Start at the line below containing "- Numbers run" and stop at the line containing "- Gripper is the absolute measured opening". Repeat every line of that stretch exactly, and nothing outside it.

### GIVEN INFORMATION:

========================

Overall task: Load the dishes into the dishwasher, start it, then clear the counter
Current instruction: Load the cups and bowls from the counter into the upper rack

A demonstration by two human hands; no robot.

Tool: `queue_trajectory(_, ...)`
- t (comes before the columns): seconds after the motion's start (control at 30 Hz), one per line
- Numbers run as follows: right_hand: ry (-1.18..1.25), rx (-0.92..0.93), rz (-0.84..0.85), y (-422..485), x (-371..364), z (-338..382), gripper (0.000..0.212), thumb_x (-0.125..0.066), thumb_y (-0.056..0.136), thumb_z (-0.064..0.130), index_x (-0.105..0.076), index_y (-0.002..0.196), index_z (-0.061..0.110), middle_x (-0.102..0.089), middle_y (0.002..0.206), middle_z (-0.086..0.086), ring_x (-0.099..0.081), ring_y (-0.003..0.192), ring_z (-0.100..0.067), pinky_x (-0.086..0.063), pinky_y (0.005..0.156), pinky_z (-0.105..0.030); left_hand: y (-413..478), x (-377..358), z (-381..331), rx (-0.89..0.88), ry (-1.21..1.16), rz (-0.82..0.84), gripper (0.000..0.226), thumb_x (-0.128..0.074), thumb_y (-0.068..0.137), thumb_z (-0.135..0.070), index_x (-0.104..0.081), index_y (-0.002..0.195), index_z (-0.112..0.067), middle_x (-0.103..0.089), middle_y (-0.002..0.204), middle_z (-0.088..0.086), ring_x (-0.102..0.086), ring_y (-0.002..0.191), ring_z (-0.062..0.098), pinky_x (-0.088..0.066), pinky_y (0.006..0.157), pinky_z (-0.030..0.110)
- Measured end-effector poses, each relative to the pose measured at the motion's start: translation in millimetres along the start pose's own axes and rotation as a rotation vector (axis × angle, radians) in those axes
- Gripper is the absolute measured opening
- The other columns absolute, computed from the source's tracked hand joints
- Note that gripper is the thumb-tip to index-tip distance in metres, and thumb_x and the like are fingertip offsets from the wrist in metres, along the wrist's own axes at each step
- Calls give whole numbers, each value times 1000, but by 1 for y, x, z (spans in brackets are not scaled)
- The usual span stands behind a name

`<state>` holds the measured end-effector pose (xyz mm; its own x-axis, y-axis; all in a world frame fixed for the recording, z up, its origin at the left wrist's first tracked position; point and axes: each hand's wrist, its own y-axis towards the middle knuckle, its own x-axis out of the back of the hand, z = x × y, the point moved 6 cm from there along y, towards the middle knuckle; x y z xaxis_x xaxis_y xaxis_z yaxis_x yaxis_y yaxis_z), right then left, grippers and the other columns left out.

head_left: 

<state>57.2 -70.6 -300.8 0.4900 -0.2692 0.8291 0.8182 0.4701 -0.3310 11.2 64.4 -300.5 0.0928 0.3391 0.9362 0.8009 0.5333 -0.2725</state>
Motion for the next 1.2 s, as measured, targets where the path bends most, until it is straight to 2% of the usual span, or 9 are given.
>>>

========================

### FINISHED EXERCISE:
- Numbers run as follows: right_hand: ry (-1.18..1.25), rx (-0.92..0.93), rz (-0.84..0.85), y (-422..485), x (-371..364), z (-338..382), gripper (0.000..0.212), thumb_x (-0.125..0.066), thumb_y (-0.056..0.136), thumb_z (-0.064..0.130), index_x (-0.105..0.076), index_y (-0.002..0.196), index_z (-0.061..0.110), middle_x (-0.102..0.089), middle_y (0.002..0.206), middle_z (-0.086..0.086), ring_x (-0.099..0.081), ring_y (-0.003..0.192), ring_z (-0.100..0.067), pinky_x (-0.086..0.063), pinky_y (0.005..0.156), pinky_z (-0.105..0.030); left_hand: y (-413..478), x (-377..358), z (-381..331), rx (-0.89..0.88), ry (-1.21..1.16), rz (-0.82..0.84), gripper (0.000..0.226), thumb_x (-0.128..0.074), thumb_y (-0.068..0.137), thumb_z (-0.135..0.070), index_x (-0.104..0.081), index_y (-0.002..0.195), index_z (-0.112..0.067), middle_x (-0.103..0.089), middle_y (-0.002..0.204), middle_z (-0.088..0.086), ring_x (-0.102..0.086), ring_y (-0.002..0.191), ring_z (-0.062..0.098), pinky_x (-0.088..0.066), pinky_y (0.006..0.157), pinky_z (-0.030..0.110)
- Measured end-effector poses, each relative to the pose measured at the motion's start: translation in millimetres along the start pose's own axes and rotation as a rotation vector (axis × angle, radians) in those axes
- Gripper is the absolute measured opening

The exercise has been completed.